An overview of recent native vegetation clearance in Australia and its implications for biodiversity
Biodiversity Series, Paper No. 6
Andreas Glanznig, Biodiversity Unit
Department of the Environment, Sport and Territories, June 1995
Constraints to an analysis of recent native vegetation clearance
A number of studies have examined the issue of recent clearance of native vegetation (Bennett 1990; Scalan et al 1991; RAC 1992). At present, however, any analysis at a national level is constrained by a lack of comprehensive, precise and accurate data at State, Territory and regional levels. The situation is summarised in a report commissioned by the Resource Assessment Commission to investigate forest clearing of Australia as part of its Forest and Timber Inquiry:
Australia does not have a clear, nationwide estimate of the total extent of its forests and woodlands. At present the best estimates could be wrong by as much as three to five million hectares for Queensland alone. Nor does Australia have reliable mechanisms in each State for monitoring changes in forest estate, particularly as a result of clearing. With the possible exception of South Australia, Victoria and parts of Western Australia, land management authorities have not instituted accurate or routine procedures for mapping and documenting the area and locations of changes to forest cover. There is a particular need for this information on private and lease-hold lands (Kestel Research and Victorian Department of Conservation and Environment 1990, p.i).
This conclusion can also be applied generally to other ecosystem types, such as grasslands and wetlands.
The situation has been partially improved by the National Greenhouse Gas Inventory which includes indicative estimates of recent patterns of native vegetation clearance at national and State and Territory levels. In addition, this paper consolidates currently available information at the State and regional levels.
This analysis defines native vegetation broadly to include woody ecosystems such as forests and woodlands, as well as wetland and grassland ecosystems.

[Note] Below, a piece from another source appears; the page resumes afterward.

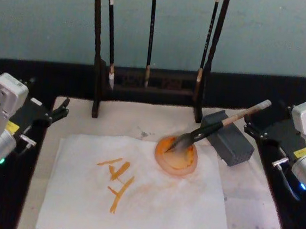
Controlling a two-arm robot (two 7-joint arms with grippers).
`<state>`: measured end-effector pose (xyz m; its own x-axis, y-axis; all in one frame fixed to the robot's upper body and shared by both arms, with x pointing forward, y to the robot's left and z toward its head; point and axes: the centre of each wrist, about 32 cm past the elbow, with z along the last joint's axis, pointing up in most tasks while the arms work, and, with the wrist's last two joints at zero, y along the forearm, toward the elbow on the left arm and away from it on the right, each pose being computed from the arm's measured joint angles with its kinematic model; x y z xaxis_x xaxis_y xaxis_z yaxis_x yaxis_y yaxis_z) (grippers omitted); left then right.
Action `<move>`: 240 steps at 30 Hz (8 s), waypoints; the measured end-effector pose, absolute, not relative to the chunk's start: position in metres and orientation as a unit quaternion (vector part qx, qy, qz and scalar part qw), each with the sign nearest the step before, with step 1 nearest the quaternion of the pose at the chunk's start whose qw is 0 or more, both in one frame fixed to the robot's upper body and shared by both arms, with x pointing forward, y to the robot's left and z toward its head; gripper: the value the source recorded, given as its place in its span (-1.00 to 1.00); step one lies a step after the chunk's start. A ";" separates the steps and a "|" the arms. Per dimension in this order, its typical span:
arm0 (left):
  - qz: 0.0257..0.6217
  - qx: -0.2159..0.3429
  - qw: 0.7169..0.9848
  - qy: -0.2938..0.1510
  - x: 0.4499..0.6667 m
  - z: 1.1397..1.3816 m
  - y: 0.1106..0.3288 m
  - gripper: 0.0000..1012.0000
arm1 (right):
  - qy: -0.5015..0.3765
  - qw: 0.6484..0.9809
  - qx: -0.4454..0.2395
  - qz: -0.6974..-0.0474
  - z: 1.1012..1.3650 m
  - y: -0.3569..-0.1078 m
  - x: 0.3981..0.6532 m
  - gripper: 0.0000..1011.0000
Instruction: Pick up the brush from the inkstone, write on the paper, then place the brush back to its original position.
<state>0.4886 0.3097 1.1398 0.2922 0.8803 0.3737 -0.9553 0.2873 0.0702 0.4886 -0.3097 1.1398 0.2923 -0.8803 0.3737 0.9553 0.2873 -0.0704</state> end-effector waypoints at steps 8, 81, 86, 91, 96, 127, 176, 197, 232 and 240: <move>0.580 0.141 0.791 -0.132 0.489 1.140 0.310 1.00 | -0.132 0.791 -0.141 -0.580 1.140 -0.310 0.489 0.98; 0.580 0.141 0.791 -0.132 0.489 1.140 0.310 0.99 | -0.079 0.812 -0.102 -0.569 1.145 -0.311 0.487 0.98; 0.580 0.141 0.791 -0.132 0.489 1.140 0.310 1.00 | -0.024 0.822 -0.068 -0.564 1.150 -0.313 0.485 0.98; 0.580 0.141 0.791 -0.132 0.489 1.140 0.310 1.00 | 0.066 0.826 -0.017 -0.560 1.157 -0.315 0.483 0.98; 0.580 0.141 0.791 -0.132 0.489 1.140 0.310 1.00 | 0.137 0.818 0.014 -0.559 1.161 -0.317 0.482 0.98; 0.580 0.141 0.791 -0.132 0.489 1.140 0.310 1.00 | 0.389 0.731 0.141 -0.542 1.155 -0.304 0.502 0.98; 0.580 0.141 0.791 -0.132 0.489 1.140 0.310 1.00 | 0.436 0.718 0.190 -0.508 1.139 -0.292 0.530 0.98; 0.580 0.142 0.791 -0.132 0.489 1.140 0.310 1.00 | 0.436 0.712 0.196 -0.515 1.136 -0.291 0.528 0.98; 0.580 0.141 0.791 -0.132 0.489 1.140 0.310 1.00 | 0.437 0.712 0.195 -0.513 1.136 -0.291 0.528 -0.63; 0.580 0.142 0.791 -0.132 0.489 1.140 0.310 1.00 | 0.437 0.712 0.195 -0.513 1.136 -0.291 0.528 -0.69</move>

Clearance is defined as the removal of a significant proportion of one or more of the major vegetation strata in an ecosystem by mechanical or chemical means. It includes removal of woody vegetation such as forests and woodland communities, the loss of grasslands, and drainage of wetland ecosystems.
Information in this paper is primarily drawn from two sources:
- primary time series data based on the interpretation of satellite imagery (such as Landsat data used to examine the loss of native vegetation in Tasmania between 1972 and 1988) or aerial photographs (such as for various areas in the Central Division of NSW);
- secondary time series data based on native vegetation clearance permits. The area of land permitted to be cleared can be used as a general surrogate for the amount of native vegetation cleared. Generally, there is a strong correlation between the surrogate and native vegetation cleared, though the surrogate tends to overestimate the amount actually cleared.
This analysis is based mostly on secondary time series data derived from land permitted to be cleared under State planning or native vegetation management legislation. While this surrogate measure may overestimate the actual amount of vegetation cleared, any potential overestimation could be at least partially offset by illegal and other clearance which has not been recorded. Data has been sourced from the literature and State agencies.
Due to the constraints imposed by available data, the analysis tends to focus on the clearance of woody native vegetation for agricultural purposes. It does, however, include losses for other purposes, such as the loss of remnant bushland in south-east Queensland for human settlements and infrastructure, where quantitative data sets were available to the author.